La Résolution marque la fin d’un parcours de deux ans qui a permis aux partenaires de contribuer largement à renforcer et à peaufiner le Code. Le processus de révision du Code, mené en quatre phases de consultation, a donné lieu à quelque 4 000 soumissions de changements et quatre versions provisoires successives. Les fruits de ce processus public et transparent ont été diffusés sur le site Web de l’AMA et transmis à tous les partenaires. Toutes les versions provisoires - ainsi que toutes les soumissions officielles des partenaires subséquentes à ces versions - ont été publiées en ligne.

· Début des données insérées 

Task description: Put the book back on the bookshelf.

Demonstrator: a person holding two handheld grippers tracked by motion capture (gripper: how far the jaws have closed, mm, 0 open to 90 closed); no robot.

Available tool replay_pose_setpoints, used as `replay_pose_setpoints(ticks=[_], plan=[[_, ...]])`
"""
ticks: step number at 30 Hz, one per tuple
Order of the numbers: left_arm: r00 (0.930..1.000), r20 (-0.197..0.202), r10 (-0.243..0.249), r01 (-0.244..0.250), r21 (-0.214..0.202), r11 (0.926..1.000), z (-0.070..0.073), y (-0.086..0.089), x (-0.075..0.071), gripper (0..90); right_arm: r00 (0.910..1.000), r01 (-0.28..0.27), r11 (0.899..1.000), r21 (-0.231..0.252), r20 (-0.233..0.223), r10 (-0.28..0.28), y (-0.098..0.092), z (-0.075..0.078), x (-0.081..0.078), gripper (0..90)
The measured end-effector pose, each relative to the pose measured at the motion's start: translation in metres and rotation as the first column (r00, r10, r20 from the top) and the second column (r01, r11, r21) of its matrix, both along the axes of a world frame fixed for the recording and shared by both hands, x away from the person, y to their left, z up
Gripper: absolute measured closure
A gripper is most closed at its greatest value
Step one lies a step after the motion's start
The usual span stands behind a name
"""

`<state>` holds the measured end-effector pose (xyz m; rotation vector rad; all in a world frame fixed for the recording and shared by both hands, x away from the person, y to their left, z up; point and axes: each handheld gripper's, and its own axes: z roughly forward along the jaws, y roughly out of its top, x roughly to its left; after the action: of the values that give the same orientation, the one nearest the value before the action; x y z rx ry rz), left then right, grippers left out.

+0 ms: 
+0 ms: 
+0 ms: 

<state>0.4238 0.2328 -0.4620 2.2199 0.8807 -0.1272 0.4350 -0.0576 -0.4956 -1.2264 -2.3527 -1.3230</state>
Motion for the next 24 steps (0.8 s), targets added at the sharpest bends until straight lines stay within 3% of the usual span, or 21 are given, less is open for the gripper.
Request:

« Le processus de révision du Code à lui seul a démontré que la communauté antidopage était fermement résolue et déterminée à façonner l’avenir de l’antidopage », déclarait John Fahey. Au bout du compte, nous avons un Code qui, à mon avis, propose la meilleure solution à ce jour pour combattre le fléau du dopage : des sanctions plus sévères et une certaine souplesse selon la gravité des violations, des pouvoirs d’enquête accrus consentis à l’AMA, une plus grande importance accordée au partage des informations entre le Mouvement sportif et les gouvernements, des contrôles « intelligents », une évaluation des risques selon les différents sports et une prise en compte équitable des principes des droits de l’homme. Ces aspects particuliers appuieront nos efforts dans les années à venir.

« Nous disposons maintenant d’un ensemble de règles extrêmement efficace. Tous les partenaires devront mettre en œuvre et appliquer le Code avec la plus grande rigueur afin de démasquer les tricheurs et de permettre aux sportifs propres d’évoluer dans un milieu équitable », ajoutait M. Fahey.

Organisée conjointement par l’Agence mondiale antidopage (AMA), le ministère des Sports et des Loisirs d’Afrique du Sud (SRSA) et la Ville de Johannesburg, la quatrième Conférence mondiale sur le dopage dans le sport a accueilli plus de 1 000 représentants des autorités publiques, du Mouvement sportif, de la communauté antidopage, ainsi que des athlètes, des observateurs et des médias, tous réunis pour examiner les avancées importantes réalisées en antidopage depuis la fondation de l’Agence en 1999, et pour façonner l’avenir de la lutte contre le dopage dans le sport.